EXERCISE DIRECTIONS:
Transcribe the listing underneath, keeping each word exact and omitting the images.

DATASET EXTRACT:

---*---

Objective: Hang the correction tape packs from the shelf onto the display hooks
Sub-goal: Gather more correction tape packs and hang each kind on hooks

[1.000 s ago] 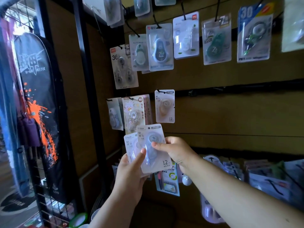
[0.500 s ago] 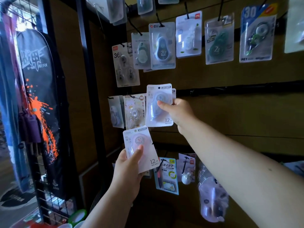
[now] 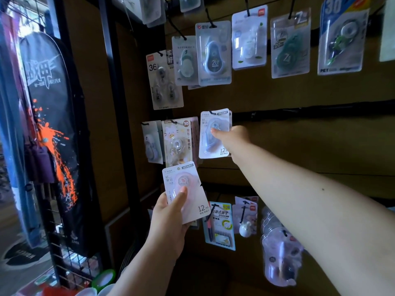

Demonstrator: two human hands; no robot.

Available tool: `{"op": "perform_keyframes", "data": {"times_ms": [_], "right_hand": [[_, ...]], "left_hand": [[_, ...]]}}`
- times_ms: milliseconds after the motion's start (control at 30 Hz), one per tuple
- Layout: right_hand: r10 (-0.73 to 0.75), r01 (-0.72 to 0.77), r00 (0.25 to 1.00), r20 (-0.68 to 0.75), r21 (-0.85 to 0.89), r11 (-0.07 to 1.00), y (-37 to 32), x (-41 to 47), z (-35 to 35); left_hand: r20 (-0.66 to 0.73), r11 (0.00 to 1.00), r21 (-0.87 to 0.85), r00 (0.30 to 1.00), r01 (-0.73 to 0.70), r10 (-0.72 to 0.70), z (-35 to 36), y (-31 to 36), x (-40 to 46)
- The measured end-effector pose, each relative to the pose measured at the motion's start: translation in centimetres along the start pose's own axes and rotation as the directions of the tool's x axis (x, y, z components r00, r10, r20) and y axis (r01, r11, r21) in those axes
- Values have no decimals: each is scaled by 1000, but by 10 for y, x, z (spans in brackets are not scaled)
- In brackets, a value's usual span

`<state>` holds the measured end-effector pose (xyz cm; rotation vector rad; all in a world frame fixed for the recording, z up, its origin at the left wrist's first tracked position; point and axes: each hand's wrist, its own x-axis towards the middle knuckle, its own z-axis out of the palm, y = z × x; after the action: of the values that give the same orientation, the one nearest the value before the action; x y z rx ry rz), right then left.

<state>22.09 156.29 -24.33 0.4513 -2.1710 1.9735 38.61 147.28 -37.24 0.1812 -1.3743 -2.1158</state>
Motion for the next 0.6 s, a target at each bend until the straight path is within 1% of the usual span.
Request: {"op": "perform_keyframes", "data": {"times_ms": [200, 333, 467, 533, 600], "right_hand": [[61, -60, 998, 7, -104, 993, 13, 10, -3], [59, -57, 998, 4, -154, 986, 24, 11, -7], [28, -31, 999, -18, -204, 978, 20, 11, -13], [41, -44, 999, -13, -251, 967, 16, 6, -12], [64, -74, 997, -50, -248, 966, 18, -6, -10]], "left_hand": [[-10, 1000, 4, 1000, 13, -13, -1, -2, 5], [-40, 999, -19, 998, 38, -39, -2, -5, 7], [-59, 996, -50, 996, 70, -73, 1, -7, 6], [-59, 996, -60, 996, 68, -72, 3, -6, 5], [-55, 996, -56, 996, 64, -67, 5, -5, 4]]}}
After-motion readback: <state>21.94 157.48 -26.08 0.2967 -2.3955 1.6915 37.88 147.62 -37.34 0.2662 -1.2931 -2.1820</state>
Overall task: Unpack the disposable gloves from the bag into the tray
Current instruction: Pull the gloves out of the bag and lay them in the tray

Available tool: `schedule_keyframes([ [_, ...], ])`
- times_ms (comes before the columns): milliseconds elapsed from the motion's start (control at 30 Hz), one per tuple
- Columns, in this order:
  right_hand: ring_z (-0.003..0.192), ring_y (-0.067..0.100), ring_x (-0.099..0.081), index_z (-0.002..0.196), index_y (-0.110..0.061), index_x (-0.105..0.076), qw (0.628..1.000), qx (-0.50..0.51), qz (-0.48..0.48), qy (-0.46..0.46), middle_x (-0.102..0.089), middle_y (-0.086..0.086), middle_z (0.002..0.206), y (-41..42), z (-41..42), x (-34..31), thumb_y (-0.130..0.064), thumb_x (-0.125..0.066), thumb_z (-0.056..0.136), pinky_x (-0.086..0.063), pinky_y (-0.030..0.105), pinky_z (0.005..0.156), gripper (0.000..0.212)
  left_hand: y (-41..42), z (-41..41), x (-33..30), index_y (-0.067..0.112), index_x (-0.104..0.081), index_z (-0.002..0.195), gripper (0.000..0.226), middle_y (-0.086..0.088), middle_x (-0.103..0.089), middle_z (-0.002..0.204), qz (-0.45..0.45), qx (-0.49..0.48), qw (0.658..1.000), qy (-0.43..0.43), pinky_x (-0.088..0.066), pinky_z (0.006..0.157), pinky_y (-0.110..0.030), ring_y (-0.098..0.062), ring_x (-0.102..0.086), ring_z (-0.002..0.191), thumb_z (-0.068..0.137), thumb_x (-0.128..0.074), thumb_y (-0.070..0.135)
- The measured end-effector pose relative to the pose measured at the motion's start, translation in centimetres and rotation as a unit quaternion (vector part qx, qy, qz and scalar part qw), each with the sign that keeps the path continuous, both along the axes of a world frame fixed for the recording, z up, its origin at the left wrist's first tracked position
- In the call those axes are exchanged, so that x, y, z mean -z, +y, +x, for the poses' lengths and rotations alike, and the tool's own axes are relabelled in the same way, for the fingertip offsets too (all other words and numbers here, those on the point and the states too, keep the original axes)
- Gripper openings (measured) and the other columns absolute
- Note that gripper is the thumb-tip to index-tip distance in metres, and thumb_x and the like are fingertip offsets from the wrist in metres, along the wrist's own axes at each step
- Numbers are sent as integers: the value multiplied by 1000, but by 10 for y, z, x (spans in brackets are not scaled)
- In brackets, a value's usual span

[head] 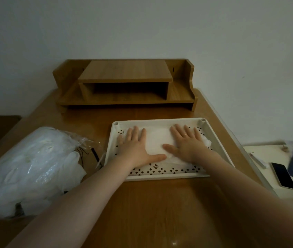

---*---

REPLY TO THE EXERCISE:
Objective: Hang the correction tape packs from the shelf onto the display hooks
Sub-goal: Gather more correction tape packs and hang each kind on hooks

[1.000 s ago] 
[0.500 s ago] 
[now] 

Demonstrator: two human hands; no robot.

Available tool: `{"op": "perform_keyframes", "data": {"times_ms": [_], "right_hand": [[_, ...]], "left_hand": [[_, ...]]}}`
- times_ms: milliseconds after the motion's start (control at 30 Hz), one per tuple
- Layout: right_hand: r10 (-0.73 to 0.75), r01 (-0.72 to 0.77), r00 (0.25 to 1.00), r20 (-0.68 to 0.75), r21 (-0.85 to 0.89), r11 (-0.07 to 1.00), y (-37 to 32), x (-41 to 47), z (-35 to 35); left_hand: r20 (-0.66 to 0.73), r11 (0.00 to 1.00), r21 (-0.87 to 0.85), r00 (0.30 to 1.00), r01 (-0.73 to 0.70), r10 (-0.72 to 0.70), z (-35 to 36), y (-31 to 36), x (-40 to 46)
- The measured end-effector pose, each relative to the pose measured at the motion's start: translation in centimetres along the start pose's own axes and rotation as the directions of the tool's x axis (x, y, z components r00, r10, r20) and y axis (r01, r11, r21) in those axes
- Values have no decimals: each is scaled by 1000, but by 10 for y, x, z (spans in brackets are not scaled)
- In brackets, a value's usual span

`<state>` holds the measured end-effector pose (xyz cm; rotation vector rad; all in a world frame fixed for the recording, z up, its origin at the left wrist's first tracked position; point and axes: each hand's wrist, its own x-axis towards the middle knuckle, its own z-axis out of the palm, y = z × x; after the action: of the values that give the same orientation, the one nearest the value before the action; x y z rx ry rz), right then left.

<state>22.09 156.29 -24.33 0.4513 -2.1710 1.9735 38.61 147.28 -37.24 0.1812 -1.3743 -2.1158</state>
Motion for the next 0.6 s, a target at each bend until the straight path is within 1% of the usual span.
Request: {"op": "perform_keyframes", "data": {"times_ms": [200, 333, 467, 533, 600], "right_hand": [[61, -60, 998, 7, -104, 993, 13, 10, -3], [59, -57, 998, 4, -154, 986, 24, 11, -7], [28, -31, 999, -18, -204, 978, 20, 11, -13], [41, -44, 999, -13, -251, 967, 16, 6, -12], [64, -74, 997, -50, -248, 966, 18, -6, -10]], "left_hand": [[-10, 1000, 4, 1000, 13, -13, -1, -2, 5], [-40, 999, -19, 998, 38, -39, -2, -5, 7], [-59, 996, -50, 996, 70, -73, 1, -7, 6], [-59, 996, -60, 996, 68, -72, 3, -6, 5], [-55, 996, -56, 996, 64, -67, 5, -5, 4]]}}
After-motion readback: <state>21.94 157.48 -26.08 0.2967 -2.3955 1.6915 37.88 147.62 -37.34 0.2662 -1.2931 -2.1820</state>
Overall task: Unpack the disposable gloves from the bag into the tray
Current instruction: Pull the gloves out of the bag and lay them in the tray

Available tool: `schedule_keyframes([ [_, ...], ])`
- times_ms (comes before the columns): milliseconds elapsed from the motion's start (control at 30 Hz), one per tuple
- Columns, in this order:
  right_hand: ring_z (-0.003..0.192), ring_y (-0.067..0.100), ring_x (-0.099..0.081), index_z (-0.002..0.196), index_y (-0.110..0.061), index_x (-0.105..0.076), qw (0.628..1.000), qx (-0.50..0.51), qz (-0.48..0.48), qy (-0.46..0.46), middle_x (-0.102..0.089), middle_y (-0.086..0.086), middle_z (0.002..0.206), y (-41..42), z (-41..42), x (-34..31), thumb_y (-0.130..0.064), thumb_x (-0.125..0.066), thumb_z (-0.056..0.136), pinky_x (-0.086..0.063), pinky_y (-0.030..0.105), pinky_z (0.005..0.156), gripper (0.000..0.212)
  left_hand: y (-41..42), z (-41..41), x (-33..30), index_y (-0.067..0.112), index_x (-0.104..0.081), index_z (-0.002..0.195), gripper (0.000..0.226), middle_y (-0.086..0.088), middle_x (-0.103..0.089), middle_z (-0.002..0.204), qz (-0.45..0.45), qx (-0.49..0.48), qw (0.658..1.000), qy (-0.43..0.43), pinky_x (-0.088..0.066), pinky_z (0.006..0.157), pinky_y (-0.110..0.030), ring_y (-0.098..0.062), ring_x (-0.102..0.086), ring_z (-0.002..0.191), thumb_z (-0.068..0.137), thumb_x (-0.128..0.074), thumb_y (-0.070..0.135)
- The measured end-effector pose relative to the pose measured at the motion's start, translation in centimetres and rotation as a unit quaternion (vector part qx, qy, qz and scalar part qw), each with the sign that keeps the path continuous, both along the axes of a world frame fixed for the recording, z up, its origin at the left wrist's first tracked position
- In the call those axes are exchanged, so that x, y, z mean -z, +y, +x, for the poses' lengths and rotations alike, and the tool's own axes are relabelled in the same way, for the fingertip offsets too (all other words and numbers here, those on the point and the states too, keep the original axes)
- Gripper openings (measured) and the other columns absolute
- Note that gripper is the thumb-tip to index-tip distance in metres, and thumb_x and the like are fingertip offsets from the wrist in metres, along the wrist's own axes at each step
- Numbers are sent as integers: the value multiplied by 1000, but by 10 for y, z, x (spans in brackets are not scaled)
- In brackets, a value's usual span

[head] 

The exercise requires no further work.